• **Problem statement**
Retype exactly the lines from the line with "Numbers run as" to the end of the data, keeping both boundary lines.

*** Opening Provided material ***

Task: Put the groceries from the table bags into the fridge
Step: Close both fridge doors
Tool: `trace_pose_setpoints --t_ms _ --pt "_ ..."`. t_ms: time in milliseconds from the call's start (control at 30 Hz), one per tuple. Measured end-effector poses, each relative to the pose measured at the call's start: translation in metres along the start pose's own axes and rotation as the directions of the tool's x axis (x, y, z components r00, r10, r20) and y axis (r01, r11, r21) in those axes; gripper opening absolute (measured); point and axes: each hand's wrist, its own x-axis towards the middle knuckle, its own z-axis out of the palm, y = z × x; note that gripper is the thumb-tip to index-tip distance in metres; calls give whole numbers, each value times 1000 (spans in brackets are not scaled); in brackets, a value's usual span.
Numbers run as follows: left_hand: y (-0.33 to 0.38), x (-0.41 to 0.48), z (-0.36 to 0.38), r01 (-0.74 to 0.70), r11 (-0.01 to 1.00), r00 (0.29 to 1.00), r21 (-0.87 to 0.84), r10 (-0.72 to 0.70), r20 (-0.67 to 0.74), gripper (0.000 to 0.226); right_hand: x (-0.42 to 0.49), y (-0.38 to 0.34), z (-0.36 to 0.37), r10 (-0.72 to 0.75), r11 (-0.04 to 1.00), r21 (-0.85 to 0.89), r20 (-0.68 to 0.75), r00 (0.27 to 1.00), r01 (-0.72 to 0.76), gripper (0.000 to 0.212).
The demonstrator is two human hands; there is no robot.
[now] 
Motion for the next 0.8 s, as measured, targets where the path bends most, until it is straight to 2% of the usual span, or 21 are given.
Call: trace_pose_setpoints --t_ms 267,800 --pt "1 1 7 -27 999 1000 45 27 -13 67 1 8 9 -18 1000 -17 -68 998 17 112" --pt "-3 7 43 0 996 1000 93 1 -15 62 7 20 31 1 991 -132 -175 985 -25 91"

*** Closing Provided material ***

• **Answer box**
Numbers run as follows: left_hand: y (-0.33 to 0.38), x (-0.41 to 0.48), z (-0.36 to 0.38), r01 (-0.74 to 0.70), r11 (-0.01 to 1.00), r00 (0.29 to 1.00), r21 (-0.87 to 0.84), r10 (-0.72 to 0.70), r20 (-0.67 to 0.74), gripper (0.000 to 0.226); right_hand: x (-0.42 to 0.49), y (-0.38 to 0.34), z (-0.36 to 0.37), r10 (-0.72 to 0.75), r11 (-0.04 to 1.00), r21 (-0.85 to 0.89), r20 (-0.68 to 0.75), r00 (0.27 to 1.00), r01 (-0.72 to 0.76), gripper (0.000 to 0.212).
The demonstrator is two human hands; there is no robot.
[now] 
Motion for the next 0.8 s, as measured, targets where the path bends most, until it is straight to 2% of the usual span, or 21 are given.
Call: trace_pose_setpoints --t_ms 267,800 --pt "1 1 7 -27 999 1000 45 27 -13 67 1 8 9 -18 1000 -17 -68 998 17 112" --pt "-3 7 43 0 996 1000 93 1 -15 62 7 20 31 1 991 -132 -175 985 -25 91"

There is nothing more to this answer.